Techniques

Pre-training

The initial phase of training AI models on large datasets to learn general patterns before specializing for specific tasks.

What is pre-training?

Pre-training is the initial phase where AI models learn general patterns from large, diverse datasets before being adapted for specific tasks.
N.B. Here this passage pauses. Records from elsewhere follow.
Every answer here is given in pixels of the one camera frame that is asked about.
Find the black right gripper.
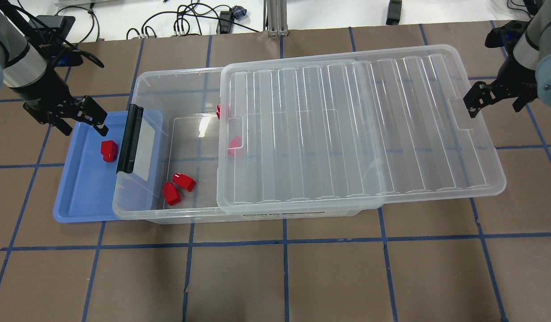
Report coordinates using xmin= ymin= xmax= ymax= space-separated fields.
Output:
xmin=463 ymin=58 xmax=538 ymax=119

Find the black box handle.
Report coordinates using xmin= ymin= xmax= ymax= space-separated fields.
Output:
xmin=117 ymin=104 xmax=144 ymax=174

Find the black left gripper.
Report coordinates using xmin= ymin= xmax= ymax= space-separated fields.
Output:
xmin=12 ymin=68 xmax=109 ymax=137

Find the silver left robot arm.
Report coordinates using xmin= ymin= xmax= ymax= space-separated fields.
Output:
xmin=0 ymin=0 xmax=109 ymax=136

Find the clear plastic storage box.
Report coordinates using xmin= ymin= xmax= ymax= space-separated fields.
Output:
xmin=112 ymin=67 xmax=383 ymax=224

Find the clear plastic box lid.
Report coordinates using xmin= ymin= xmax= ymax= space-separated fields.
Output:
xmin=216 ymin=44 xmax=506 ymax=214

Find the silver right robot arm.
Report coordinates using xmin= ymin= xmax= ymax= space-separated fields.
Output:
xmin=463 ymin=0 xmax=551 ymax=118

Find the aluminium frame post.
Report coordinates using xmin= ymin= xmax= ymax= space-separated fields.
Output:
xmin=263 ymin=0 xmax=289 ymax=37

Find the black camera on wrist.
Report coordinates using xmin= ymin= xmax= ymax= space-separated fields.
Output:
xmin=484 ymin=20 xmax=529 ymax=49

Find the blue plastic tray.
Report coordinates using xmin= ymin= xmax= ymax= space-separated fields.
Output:
xmin=53 ymin=110 xmax=165 ymax=223

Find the red block under lid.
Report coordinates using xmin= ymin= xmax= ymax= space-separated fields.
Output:
xmin=227 ymin=136 xmax=243 ymax=158

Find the black power adapter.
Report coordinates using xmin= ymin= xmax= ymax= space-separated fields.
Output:
xmin=385 ymin=0 xmax=403 ymax=25

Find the red block in box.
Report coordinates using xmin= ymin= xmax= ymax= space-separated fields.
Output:
xmin=172 ymin=173 xmax=197 ymax=192
xmin=162 ymin=182 xmax=182 ymax=206

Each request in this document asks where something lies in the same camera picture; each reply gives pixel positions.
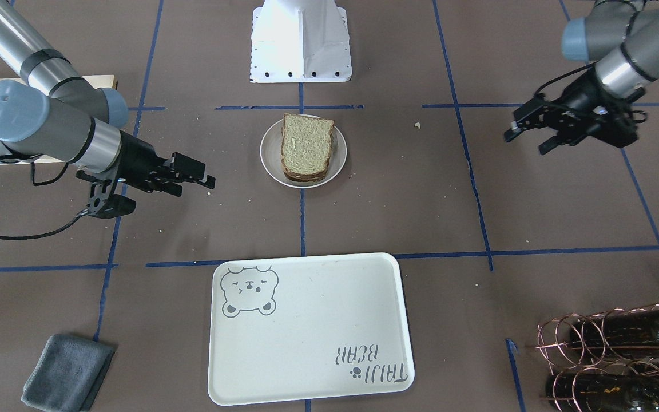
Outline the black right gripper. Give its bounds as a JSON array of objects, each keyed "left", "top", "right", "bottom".
[{"left": 118, "top": 132, "right": 216, "bottom": 197}]

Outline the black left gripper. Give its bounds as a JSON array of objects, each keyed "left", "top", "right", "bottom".
[{"left": 504, "top": 72, "right": 614, "bottom": 156}]

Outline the bread slice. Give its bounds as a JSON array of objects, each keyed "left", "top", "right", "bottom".
[
  {"left": 281, "top": 114, "right": 335, "bottom": 174},
  {"left": 283, "top": 170, "right": 328, "bottom": 183}
]

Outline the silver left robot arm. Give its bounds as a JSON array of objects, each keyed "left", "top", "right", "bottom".
[{"left": 504, "top": 1, "right": 659, "bottom": 155}]

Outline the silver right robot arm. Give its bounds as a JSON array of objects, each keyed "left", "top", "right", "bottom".
[{"left": 0, "top": 1, "right": 215, "bottom": 196}]

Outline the cream bear serving tray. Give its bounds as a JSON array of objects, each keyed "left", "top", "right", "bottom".
[{"left": 207, "top": 252, "right": 415, "bottom": 406}]

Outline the white round plate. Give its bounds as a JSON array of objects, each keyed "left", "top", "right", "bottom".
[{"left": 260, "top": 119, "right": 348, "bottom": 189}]

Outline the grey folded cloth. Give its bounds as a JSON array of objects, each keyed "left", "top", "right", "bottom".
[{"left": 21, "top": 334, "right": 116, "bottom": 411}]

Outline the upper dark wine bottle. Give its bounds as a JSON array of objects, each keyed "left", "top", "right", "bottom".
[{"left": 569, "top": 310, "right": 659, "bottom": 360}]

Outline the dark wine bottle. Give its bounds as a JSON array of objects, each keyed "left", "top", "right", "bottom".
[
  {"left": 569, "top": 310, "right": 659, "bottom": 360},
  {"left": 545, "top": 369, "right": 659, "bottom": 411}
]

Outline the lower dark wine bottle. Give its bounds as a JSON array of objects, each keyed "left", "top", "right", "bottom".
[{"left": 545, "top": 369, "right": 659, "bottom": 411}]

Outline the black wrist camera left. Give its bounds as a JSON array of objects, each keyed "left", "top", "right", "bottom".
[{"left": 585, "top": 106, "right": 648, "bottom": 148}]

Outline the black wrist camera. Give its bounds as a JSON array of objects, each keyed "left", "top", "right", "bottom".
[
  {"left": 76, "top": 167, "right": 136, "bottom": 219},
  {"left": 585, "top": 106, "right": 648, "bottom": 148}
]

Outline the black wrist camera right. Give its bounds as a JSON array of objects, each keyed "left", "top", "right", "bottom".
[{"left": 76, "top": 167, "right": 136, "bottom": 219}]

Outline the black camera cable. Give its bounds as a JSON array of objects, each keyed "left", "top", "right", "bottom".
[{"left": 0, "top": 154, "right": 90, "bottom": 240}]

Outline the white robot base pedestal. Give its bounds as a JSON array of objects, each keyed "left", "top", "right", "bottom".
[{"left": 249, "top": 1, "right": 353, "bottom": 84}]

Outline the copper wire bottle rack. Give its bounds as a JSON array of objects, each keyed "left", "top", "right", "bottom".
[{"left": 533, "top": 303, "right": 659, "bottom": 411}]

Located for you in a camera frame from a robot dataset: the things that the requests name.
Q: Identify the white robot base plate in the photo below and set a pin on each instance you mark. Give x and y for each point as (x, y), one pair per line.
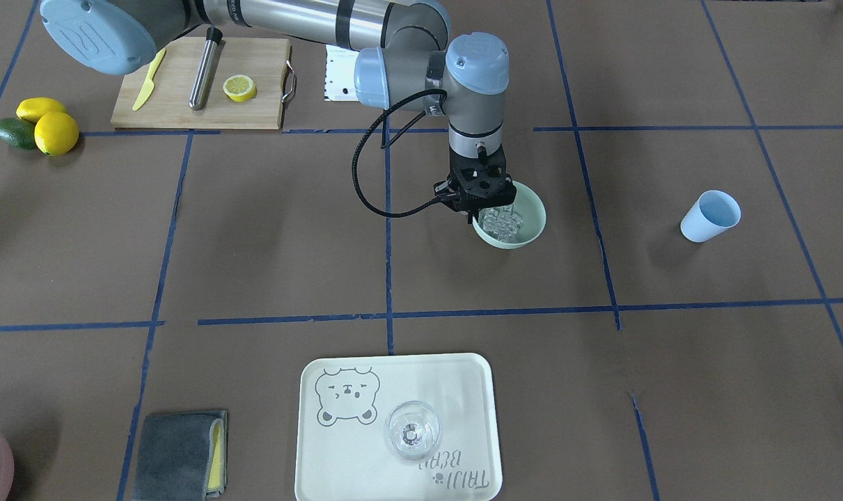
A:
(339, 85)

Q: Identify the lemon half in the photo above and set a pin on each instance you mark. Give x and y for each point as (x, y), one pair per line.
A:
(240, 88)

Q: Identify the cream bear tray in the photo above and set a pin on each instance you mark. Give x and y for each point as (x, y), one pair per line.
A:
(342, 451)

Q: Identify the dark sponge cloth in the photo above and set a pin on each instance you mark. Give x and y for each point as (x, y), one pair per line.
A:
(182, 456)

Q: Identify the whole yellow lemon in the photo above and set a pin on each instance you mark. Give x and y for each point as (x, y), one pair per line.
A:
(56, 133)

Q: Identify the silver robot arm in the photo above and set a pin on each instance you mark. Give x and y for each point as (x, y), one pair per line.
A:
(407, 58)

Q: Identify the green bowl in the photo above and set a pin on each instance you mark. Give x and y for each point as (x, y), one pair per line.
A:
(530, 206)

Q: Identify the light blue plastic cup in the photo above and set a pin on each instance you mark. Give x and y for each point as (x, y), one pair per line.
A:
(713, 213)

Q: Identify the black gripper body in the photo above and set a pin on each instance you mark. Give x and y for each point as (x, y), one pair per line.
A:
(475, 216)

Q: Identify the yellow plastic knife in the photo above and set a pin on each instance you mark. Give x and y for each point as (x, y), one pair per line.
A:
(148, 84)

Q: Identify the clear wine glass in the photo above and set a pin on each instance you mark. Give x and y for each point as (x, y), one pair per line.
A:
(413, 431)

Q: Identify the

The idea: Rather than training a model from scratch for each task, first train a general-purpose model on massive data. This "pre-trained" model becomes a starting point for many downstream applications.

For language models:

  • Data: Trillions of tokens from internet, books, code
  • Task: Predict the next word (or fill in masked words)
  • Result: Model learns language, facts, reasoning patterns

Why it works: Predicting text requires understanding language structure, world knowledge, and reasoning. A model that can accurately predict what comes next has learned a lot about how language and concepts work.

How pre-training works

Data collection: Gather massive datasets. For GPT-style models:

  • Web pages (Common Crawl)
  • Books and articles
  • Code repositories
  • Wikipedia
  • Filtered for quality

Training objective:

Causal language modeling (GPT-style): Predict the next token given previous tokens. "The cat sat on the ___" → "mat"

Masked language modeling (BERT-style): Predict masked tokens from context. "The cat [MASK] on the mat" → "sat"

Training process:

  1. Tokenize text into tokens
  2. Feed through neural network
  3. Compare prediction to actual next token
  4. Calculate loss (how wrong)
  5. Backpropagate to update weights
  6. Repeat billions of times

Scale: GPT-3: 300 billion tokens, thousands of GPUs, weeks of training GPT-4: Estimated trillions of tokens

What pre-training teaches

Language structure: Grammar, syntax, common phrases, writing styles. Models learn to produce fluent text.

World knowledge: Facts, concepts, relationships. "Paris is the capital of France" encoded in weights.

Reasoning patterns: Logical inference, cause and effect, problem-solving approaches.

Task patterns: Question-answer format, instruction following, summarization. Models see many examples of each.

Limitations:

  • Knowledge cutoff: Only knows what was in training data
  • Biases: Reflects biases in training data
  • Hallucination: Can generate plausible but false information
  • No real understanding: Pattern matching, not true comprehension

Pre-trained models are remarkably capable but have consistent failure modes that downstream applications must address.

After pre-training

Raw pre-trained model: Can complete text but not optimized for following instructions or being helpful.

Instruction fine-tuning: Train on instruction-response pairs. "Summarize this article: [text]" → "[summary]" Makes model better at following directions.

RLHF (Reinforcement Learning from Human Feedback): Human raters compare outputs. Model learns to prefer responses humans rate higher.

Constitutional AI: Train model to evaluate its own outputs against principles and improve.

Domain fine-tuning: Specialize for specific domains: medical, legal, code, etc.

The pipeline: Pre-training → Instruction tuning → RLHF → (Optional: Domain fine-tuning)

ChatGPT, Claude, and other assistants go through all these stages. The pre-trained model is just the starting point.

Pre-training in practice

Who does pre-training: Only organizations with massive resources:

  • OpenAI (GPT series)
  • Anthropic (Claude)
  • Google (Gemini)
  • Meta (Llama)
  • Mistral, Cohere, etc.

Cost:

  • GPT-3: ~$4.6M compute cost
  • GPT-4: Estimated $50-100M+
  • Requires specialized infrastructure, data pipelines, engineering

Most organizations don't pre-train: Instead, use pre-trained models via:

  • APIs (OpenAI, Anthropic)
  • Open-source models (Llama, Mistral)
  • Fine-tuning existing models

When pre-training makes sense:

  • Control over training data (privacy, quality)
  • Unique domain with insufficient coverage
  • Cost optimization at extreme scale
  • Research purposes

For 99% of applications: Start with existing pre-trained models and adapt through prompting, RAG, or fine-tuning.